陆桥山气愤:“那你查我打没打给郑局长不就好了吗!”
他咬着牙,感觉对牛弹琴,转头看向许多金,语气里带着求助:
“许主任,你秉公而论,我怎会借用一名汉奸充当情报信使?这合乎情理吗?”
“你自己承认传递情报了!”马奎象是抓到致命漏洞,瞬间亢奋,立刻看向陈先州:
“站长!他亲口承认经手情报往来!”
“纯属悖论!”陆桥山死死盯着许多金,等着对方开口佐证。
许多金缓缓颔首:“以常理而论,的确是悖论。心智正常之人,绝不会如此行事。
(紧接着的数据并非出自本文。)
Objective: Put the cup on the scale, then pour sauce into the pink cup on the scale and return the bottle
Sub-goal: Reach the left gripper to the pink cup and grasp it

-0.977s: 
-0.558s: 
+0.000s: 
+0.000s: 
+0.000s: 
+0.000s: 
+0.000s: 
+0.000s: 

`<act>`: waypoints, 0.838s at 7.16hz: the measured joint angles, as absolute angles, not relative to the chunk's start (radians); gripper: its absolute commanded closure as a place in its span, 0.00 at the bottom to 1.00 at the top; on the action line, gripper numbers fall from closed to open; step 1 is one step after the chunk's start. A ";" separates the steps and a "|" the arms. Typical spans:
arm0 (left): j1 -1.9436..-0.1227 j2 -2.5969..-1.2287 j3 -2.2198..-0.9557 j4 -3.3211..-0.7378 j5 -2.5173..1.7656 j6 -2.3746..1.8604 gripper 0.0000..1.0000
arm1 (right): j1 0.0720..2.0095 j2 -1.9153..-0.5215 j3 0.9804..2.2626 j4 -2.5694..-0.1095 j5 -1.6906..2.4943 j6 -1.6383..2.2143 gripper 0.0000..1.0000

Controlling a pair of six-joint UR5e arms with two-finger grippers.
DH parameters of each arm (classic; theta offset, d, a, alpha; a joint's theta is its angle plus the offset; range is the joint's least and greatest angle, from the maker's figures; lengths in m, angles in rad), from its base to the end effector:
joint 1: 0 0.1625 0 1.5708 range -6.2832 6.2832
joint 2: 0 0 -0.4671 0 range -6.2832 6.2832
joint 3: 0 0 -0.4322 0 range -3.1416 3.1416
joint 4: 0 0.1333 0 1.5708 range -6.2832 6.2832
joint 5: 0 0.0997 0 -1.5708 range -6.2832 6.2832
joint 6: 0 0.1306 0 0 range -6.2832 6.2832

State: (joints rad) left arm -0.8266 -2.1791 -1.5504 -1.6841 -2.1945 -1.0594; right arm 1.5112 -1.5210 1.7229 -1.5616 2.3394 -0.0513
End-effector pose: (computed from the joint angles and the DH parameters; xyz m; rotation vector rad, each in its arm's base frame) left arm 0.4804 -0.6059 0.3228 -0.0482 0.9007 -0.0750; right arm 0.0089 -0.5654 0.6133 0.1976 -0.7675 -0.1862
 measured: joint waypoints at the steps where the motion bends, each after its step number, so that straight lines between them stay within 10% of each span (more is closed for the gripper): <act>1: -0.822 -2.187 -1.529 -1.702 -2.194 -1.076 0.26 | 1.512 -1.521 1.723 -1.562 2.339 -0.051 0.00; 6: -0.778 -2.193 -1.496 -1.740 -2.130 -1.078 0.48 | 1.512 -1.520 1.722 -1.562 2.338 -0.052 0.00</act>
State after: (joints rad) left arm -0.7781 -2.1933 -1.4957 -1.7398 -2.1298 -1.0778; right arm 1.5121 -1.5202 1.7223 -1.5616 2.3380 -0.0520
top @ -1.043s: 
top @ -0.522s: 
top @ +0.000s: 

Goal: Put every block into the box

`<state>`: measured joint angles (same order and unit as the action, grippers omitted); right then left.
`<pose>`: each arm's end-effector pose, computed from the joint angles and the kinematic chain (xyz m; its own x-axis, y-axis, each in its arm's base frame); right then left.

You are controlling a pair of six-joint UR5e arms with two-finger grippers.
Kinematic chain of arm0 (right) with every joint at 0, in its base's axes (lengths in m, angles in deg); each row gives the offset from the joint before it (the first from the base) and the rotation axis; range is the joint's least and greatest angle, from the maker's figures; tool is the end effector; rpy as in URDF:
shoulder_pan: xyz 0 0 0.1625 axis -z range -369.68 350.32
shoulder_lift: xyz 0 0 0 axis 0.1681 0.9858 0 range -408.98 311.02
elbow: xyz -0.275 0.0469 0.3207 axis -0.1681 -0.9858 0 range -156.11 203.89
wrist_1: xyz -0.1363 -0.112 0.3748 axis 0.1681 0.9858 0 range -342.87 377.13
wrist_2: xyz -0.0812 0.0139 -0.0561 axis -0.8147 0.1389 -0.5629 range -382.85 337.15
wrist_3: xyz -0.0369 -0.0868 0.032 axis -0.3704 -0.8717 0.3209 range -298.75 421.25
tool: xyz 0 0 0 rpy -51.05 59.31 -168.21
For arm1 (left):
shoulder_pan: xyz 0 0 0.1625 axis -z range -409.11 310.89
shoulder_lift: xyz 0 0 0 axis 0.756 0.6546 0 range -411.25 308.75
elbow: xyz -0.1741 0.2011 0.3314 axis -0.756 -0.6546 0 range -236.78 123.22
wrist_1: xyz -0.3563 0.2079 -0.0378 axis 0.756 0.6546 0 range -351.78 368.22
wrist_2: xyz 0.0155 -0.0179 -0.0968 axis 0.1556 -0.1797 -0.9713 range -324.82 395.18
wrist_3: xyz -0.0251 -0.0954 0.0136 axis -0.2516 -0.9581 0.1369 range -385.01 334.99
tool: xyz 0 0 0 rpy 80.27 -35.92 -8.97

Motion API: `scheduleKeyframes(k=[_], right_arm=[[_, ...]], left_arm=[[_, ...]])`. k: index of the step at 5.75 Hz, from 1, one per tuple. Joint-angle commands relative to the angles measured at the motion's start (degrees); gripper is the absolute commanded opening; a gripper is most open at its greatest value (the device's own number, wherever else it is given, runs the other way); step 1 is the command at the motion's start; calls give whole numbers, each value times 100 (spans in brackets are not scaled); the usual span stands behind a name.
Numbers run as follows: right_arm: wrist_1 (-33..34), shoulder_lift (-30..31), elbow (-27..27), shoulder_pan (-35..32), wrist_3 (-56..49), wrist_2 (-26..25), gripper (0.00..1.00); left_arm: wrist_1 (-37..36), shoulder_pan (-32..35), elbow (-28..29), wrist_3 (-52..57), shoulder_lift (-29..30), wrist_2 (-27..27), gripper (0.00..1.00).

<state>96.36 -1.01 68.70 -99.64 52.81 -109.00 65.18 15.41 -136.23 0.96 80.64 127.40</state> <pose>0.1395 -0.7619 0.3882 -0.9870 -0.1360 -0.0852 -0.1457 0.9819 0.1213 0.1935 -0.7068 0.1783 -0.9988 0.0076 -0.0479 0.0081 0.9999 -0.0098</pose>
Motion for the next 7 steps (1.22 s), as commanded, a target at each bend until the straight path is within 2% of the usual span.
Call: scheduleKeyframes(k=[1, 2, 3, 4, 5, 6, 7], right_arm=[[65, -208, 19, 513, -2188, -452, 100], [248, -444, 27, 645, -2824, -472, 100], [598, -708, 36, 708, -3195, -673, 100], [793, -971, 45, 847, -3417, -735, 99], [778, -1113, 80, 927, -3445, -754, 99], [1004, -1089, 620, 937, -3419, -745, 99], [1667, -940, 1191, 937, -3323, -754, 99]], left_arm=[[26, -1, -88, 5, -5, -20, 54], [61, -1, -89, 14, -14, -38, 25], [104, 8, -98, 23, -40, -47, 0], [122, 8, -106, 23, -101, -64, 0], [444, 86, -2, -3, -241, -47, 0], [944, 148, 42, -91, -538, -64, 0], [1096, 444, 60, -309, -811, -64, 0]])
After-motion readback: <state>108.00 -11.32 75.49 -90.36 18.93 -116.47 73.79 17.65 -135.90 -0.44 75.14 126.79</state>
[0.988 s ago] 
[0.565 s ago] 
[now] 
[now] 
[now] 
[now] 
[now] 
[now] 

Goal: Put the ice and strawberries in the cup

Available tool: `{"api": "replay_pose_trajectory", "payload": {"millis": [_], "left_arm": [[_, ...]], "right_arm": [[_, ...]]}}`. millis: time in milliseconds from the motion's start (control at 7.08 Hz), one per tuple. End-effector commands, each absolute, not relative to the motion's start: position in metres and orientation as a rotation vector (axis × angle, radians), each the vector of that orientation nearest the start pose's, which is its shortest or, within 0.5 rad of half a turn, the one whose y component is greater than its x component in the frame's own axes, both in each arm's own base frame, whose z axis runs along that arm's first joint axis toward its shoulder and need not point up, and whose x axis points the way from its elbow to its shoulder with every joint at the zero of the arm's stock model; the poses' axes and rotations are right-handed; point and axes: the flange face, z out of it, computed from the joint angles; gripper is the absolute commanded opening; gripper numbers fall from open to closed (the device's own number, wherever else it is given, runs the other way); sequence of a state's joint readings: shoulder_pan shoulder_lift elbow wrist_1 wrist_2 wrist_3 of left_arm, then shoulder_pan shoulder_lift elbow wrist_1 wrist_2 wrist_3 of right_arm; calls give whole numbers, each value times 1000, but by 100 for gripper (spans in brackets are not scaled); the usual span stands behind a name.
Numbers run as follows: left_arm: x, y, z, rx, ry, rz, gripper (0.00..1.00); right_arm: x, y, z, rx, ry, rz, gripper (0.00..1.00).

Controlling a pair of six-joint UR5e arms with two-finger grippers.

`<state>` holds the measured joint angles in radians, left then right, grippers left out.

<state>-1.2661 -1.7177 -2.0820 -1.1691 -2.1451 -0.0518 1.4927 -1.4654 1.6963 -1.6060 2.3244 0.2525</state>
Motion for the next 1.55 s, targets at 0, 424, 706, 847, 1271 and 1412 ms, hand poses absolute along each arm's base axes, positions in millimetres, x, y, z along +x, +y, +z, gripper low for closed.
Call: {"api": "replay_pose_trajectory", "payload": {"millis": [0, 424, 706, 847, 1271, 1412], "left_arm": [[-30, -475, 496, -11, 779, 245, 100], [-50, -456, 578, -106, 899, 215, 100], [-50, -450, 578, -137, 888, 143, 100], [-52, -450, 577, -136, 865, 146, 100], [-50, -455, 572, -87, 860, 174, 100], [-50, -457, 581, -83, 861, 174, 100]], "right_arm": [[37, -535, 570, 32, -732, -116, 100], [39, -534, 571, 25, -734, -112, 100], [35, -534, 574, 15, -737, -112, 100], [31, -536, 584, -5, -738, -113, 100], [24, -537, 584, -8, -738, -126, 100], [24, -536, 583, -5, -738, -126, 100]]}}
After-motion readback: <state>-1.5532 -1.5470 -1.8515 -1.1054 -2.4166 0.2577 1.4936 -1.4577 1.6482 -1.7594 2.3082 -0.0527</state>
”
陆桥山悬着的心稍稍落地,心底生出几分动容。
做梦都想不到,被他针对的许多金会帮他说话,不,起码人家讲理!
哎!以前好象错怪人家了,这小子只是贪财,要他的钱,并不坏。
旁边的马奎则难以置信,他许多金到底是哪伙的?
不是要搞陆桥山吗?不是特意问生意的事吗?
现在有更好的理由为啥不置人于死地?
他已经不知道怎么反驳人家了,可不能让这大功跑了啊。